There were 224,878 men and women working in the New York City’s construction industry in 2011, about the same as in 2010, according to a recent New York Building Congress (NYBC) study.
To increase the number of workers in the city, it’s a “simple prescription,” says Lou Coletti, president and CEO of Building Trades Employers’ Association. “The only thing that is going to create more jobs is more projects,” Coletti says. "We hear that projects are moving forward, but they’re not in the ground yet."
Apart from the 166,632 of those who live within the city limits, about 10% live in Long Island, 10% live in New Jersey, 6% live in the Mid Hudson Valley, and less than 1% live in Connecticut and the rest of New York State, says the study, which is based on analysis of the U.S. Census Bureau’s 2011 American Community Survey. Some 51% of the overall workforce resides in Queens (64,225 workers) and Brooklyn (49,582); 23,283 workers reside in the Bronx and 14,251 reside in Manhattan.
In the wake of Superstorm Sandy, most of those rebuilding the city's hardest-hit areas are likely to be New Yorkers themselves. “One purely practical effect of the storm and its aftermath is more construction-related jobs for New Yorkers,” Richard Anderson, president of NYBC, said in a statement that calls these workers the "driving force" behind reconstruction efforts.

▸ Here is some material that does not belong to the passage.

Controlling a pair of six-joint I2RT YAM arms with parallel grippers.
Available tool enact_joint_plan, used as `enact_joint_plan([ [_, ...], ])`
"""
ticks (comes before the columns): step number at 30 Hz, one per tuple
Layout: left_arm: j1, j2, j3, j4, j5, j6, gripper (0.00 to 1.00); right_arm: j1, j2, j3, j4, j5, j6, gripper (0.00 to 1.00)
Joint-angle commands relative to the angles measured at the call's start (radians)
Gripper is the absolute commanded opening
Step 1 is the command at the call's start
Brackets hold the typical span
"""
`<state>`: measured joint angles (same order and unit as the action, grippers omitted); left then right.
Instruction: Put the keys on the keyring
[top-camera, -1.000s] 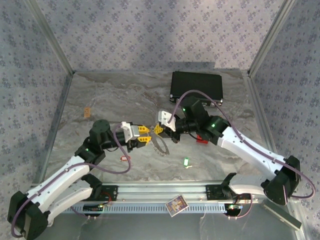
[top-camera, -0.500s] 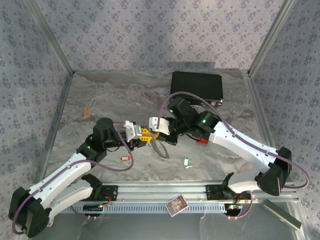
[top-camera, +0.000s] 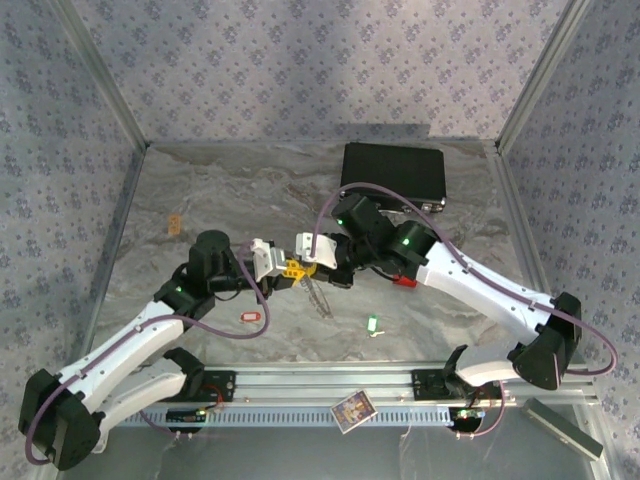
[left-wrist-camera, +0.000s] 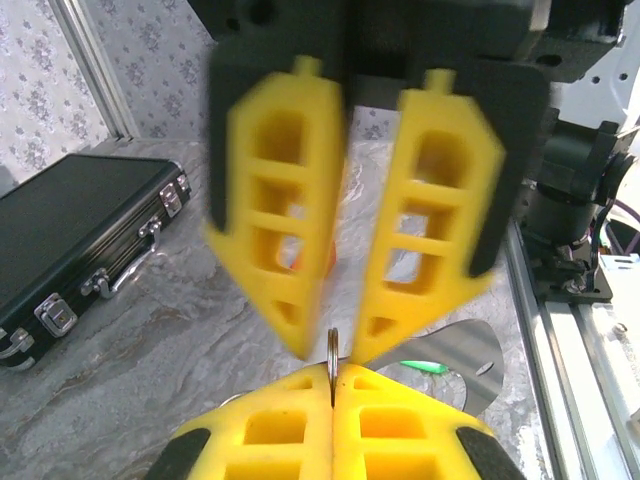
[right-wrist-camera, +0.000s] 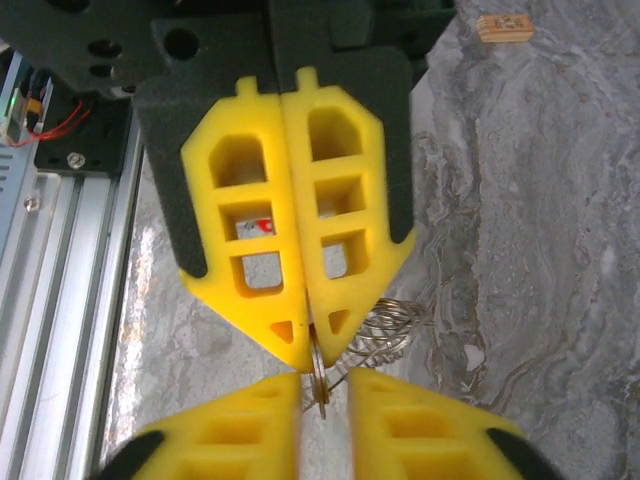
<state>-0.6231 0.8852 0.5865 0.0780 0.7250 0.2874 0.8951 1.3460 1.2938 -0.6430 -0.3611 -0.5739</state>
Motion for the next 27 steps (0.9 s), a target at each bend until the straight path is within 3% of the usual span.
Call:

Coletti says, however, that the Sandy rebuilding efforts create a “false signal.” With the city's newly launched NYC Rapid Repairs program, a significant number of new jobs have been created, "but it’s for a very narrow scope of work and only shows a temporary spike in the workforce," Coletti says. When the program has ended, "we’re hopeful that other projects can get on line,” he says. "But we still haven’t seen that push that would create those new jobs."
The NYBC study, which is based on self-reported personal responses from individuals to the Census Bureau and incorporates both union and non-union labor, also shows that white non-Hispanic men and women accounted for 43% of the total workforce. Hispanics made up 36%; Black Non-Hispanics made up 14%; Asian workers made up 7%; and less than 1% identified themselves as multi-racial.